SYSTEM AND METHOD FOR AUTOMATICALLY CLASSIFYING DOCUMENTS
    1.
    发明申请
    SYSTEM AND METHOD FOR AUTOMATICALLY CLASSIFYING DOCUMENTS 审中-公开
    用于自动分类文件的系统和方法

    公开(公告)号:US20140214835A1

    公开(公告)日:2014-07-31

    申请号:US13840285

    申请日:2013-03-15

    IPC分类号: G06F17/30

    CPC分类号: G06F16/35

    摘要: A system and method for automatically classifying documents using an annotated topic tree is provided. A set of topics may be extracted from a document corpus such that each document in the document corpus is associated with a topic model. A sample set of documents may be selected from the document corpus during a current sampling round. The topic models associated with the sample set of documents may be annotated by human reviewers with coding information. Each coded document may be coded as ‘responsive’, ‘non-responsive’, ‘arguably responsive’, ‘null’, and/or for other codes or issues, which are related to the topic model associated with that document. An annotated topic tree may be formed based on the annotated topic model. One or more machine learning algorithms may be used to project the information in the annotated topic tree to the rest of the document corpus.
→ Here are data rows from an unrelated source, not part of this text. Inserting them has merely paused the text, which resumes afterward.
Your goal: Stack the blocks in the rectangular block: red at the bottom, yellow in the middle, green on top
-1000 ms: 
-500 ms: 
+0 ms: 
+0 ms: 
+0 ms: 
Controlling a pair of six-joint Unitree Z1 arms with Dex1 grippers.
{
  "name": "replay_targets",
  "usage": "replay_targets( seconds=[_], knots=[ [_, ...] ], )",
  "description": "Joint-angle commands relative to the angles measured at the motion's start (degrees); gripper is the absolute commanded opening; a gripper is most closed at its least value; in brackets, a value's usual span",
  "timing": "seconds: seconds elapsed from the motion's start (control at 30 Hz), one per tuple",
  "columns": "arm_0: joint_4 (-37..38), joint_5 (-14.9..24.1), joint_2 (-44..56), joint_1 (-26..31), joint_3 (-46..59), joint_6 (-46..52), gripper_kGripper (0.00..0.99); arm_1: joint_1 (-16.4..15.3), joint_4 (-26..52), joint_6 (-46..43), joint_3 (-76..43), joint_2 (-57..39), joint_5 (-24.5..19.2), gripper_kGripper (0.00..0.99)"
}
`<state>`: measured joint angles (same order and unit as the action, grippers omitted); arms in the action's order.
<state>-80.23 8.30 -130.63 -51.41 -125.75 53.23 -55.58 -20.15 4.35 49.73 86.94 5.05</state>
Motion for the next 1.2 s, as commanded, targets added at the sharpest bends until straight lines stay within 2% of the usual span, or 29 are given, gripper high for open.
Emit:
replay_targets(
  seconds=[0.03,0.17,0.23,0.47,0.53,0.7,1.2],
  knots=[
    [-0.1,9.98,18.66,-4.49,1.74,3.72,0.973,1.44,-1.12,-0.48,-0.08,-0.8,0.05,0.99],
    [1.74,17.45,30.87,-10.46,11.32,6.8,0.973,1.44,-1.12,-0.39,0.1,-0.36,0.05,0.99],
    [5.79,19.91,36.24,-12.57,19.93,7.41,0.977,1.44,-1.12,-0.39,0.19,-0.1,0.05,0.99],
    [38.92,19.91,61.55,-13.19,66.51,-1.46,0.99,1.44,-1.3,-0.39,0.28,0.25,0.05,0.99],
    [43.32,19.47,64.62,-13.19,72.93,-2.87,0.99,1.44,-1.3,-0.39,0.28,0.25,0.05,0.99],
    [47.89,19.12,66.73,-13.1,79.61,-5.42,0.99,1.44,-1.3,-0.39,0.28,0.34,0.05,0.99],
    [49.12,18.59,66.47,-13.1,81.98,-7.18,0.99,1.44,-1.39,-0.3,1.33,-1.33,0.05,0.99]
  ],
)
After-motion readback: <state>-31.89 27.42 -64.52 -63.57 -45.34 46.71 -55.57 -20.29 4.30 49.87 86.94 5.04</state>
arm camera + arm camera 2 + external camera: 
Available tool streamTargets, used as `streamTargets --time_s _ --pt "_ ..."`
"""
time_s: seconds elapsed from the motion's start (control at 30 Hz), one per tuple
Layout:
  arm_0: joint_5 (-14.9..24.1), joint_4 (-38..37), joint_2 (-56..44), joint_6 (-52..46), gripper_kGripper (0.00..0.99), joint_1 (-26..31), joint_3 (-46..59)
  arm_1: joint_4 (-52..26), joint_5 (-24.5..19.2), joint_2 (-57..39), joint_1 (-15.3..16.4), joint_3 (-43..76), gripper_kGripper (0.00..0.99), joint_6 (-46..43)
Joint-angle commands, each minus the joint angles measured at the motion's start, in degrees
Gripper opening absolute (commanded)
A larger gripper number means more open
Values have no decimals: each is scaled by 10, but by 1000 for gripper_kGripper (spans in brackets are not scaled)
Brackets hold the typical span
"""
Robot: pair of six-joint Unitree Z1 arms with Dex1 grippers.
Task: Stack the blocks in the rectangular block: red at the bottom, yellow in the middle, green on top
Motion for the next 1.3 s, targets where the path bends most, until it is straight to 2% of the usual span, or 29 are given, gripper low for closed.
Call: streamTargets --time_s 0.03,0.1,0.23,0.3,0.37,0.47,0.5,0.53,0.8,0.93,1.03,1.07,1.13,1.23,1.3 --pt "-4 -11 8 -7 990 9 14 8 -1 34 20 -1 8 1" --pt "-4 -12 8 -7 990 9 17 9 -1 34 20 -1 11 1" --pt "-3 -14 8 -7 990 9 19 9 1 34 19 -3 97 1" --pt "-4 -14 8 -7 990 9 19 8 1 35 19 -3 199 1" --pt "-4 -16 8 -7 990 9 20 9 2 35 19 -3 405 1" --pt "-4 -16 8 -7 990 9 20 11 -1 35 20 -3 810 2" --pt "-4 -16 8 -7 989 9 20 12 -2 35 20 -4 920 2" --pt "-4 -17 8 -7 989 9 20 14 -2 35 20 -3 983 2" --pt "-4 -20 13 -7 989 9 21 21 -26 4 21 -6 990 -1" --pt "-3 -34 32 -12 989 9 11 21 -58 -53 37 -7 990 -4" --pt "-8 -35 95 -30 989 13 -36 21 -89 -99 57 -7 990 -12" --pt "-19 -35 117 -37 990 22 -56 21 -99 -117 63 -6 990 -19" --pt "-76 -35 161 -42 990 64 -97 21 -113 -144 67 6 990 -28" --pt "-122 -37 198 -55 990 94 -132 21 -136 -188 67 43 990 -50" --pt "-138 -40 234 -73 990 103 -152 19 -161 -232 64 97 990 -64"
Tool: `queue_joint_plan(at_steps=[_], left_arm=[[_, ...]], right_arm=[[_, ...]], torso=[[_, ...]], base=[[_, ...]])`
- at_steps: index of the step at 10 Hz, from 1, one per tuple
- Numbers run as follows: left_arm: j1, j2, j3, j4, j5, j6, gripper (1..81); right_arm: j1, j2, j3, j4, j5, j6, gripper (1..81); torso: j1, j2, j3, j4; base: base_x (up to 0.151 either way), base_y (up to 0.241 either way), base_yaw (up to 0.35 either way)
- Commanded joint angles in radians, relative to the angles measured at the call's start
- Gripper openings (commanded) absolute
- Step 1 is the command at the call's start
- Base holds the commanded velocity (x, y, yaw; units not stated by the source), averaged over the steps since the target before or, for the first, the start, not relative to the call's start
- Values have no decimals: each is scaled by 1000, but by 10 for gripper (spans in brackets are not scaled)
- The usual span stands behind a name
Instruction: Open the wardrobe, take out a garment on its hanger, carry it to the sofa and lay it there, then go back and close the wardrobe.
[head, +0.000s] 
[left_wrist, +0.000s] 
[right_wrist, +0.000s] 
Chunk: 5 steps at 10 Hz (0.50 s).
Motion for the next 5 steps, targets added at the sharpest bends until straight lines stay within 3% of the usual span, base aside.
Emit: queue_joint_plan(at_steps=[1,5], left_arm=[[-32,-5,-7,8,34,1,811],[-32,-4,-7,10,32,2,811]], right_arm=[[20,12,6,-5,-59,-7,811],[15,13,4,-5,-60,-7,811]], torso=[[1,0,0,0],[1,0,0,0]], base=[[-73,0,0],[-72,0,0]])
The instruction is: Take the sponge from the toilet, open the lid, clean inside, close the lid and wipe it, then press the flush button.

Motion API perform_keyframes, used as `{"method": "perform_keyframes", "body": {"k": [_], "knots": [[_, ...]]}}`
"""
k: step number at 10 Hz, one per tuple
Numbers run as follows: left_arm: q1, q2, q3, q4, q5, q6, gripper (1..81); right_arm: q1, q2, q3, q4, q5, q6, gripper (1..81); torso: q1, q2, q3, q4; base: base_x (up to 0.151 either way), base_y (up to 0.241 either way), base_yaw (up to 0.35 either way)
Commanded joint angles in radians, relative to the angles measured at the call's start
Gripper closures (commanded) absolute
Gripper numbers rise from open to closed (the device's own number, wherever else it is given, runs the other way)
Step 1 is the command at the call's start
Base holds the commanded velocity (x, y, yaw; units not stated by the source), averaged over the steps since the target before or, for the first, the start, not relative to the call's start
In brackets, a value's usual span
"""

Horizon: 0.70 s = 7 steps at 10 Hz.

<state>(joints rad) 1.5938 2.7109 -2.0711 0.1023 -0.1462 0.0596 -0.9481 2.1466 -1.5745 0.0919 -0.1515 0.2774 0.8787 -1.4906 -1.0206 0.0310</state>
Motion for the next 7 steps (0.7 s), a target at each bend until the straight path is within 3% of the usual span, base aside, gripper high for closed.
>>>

A voting algorithm which may comprise a plurality of machine learning algorithms may also be used to project the sampling judgments to the rest of the document corpus. To continuously enhance the performance of automatic classification of documents, the projection results may be analyzed after each sampling round.

    摘要翻译: 提供了一种使用注释主题树自动分类文档的系统和方法。 可以从文档语料库中提取一组主题,使得文档语料库中的每个文档与主题模型相关联。 在当前采样周期期间,可以从文档语料库中选择一组文档样本。 与样本文件集相关联的主题模型可以由具有编码信息的人类评论者注释。 每个编码文档可以被编码为与该文档相关联的主题模型相关的“响应”,“无响应”,“可以说是响应”,“空”和/或用于其他代码或问题。 可以基于注释主题模型形成注释主题树。 可以使用一种或多种机器学习算法将注释主题树中的信息投影到文档语料库的其余部分。 可以使用可以包括多个机器学习算法的投票算法来将采样判断投影到文档语料库的其余部分。 为了不断提高文件自动分类的性能,可以在每次抽样后对投影结果进行分析。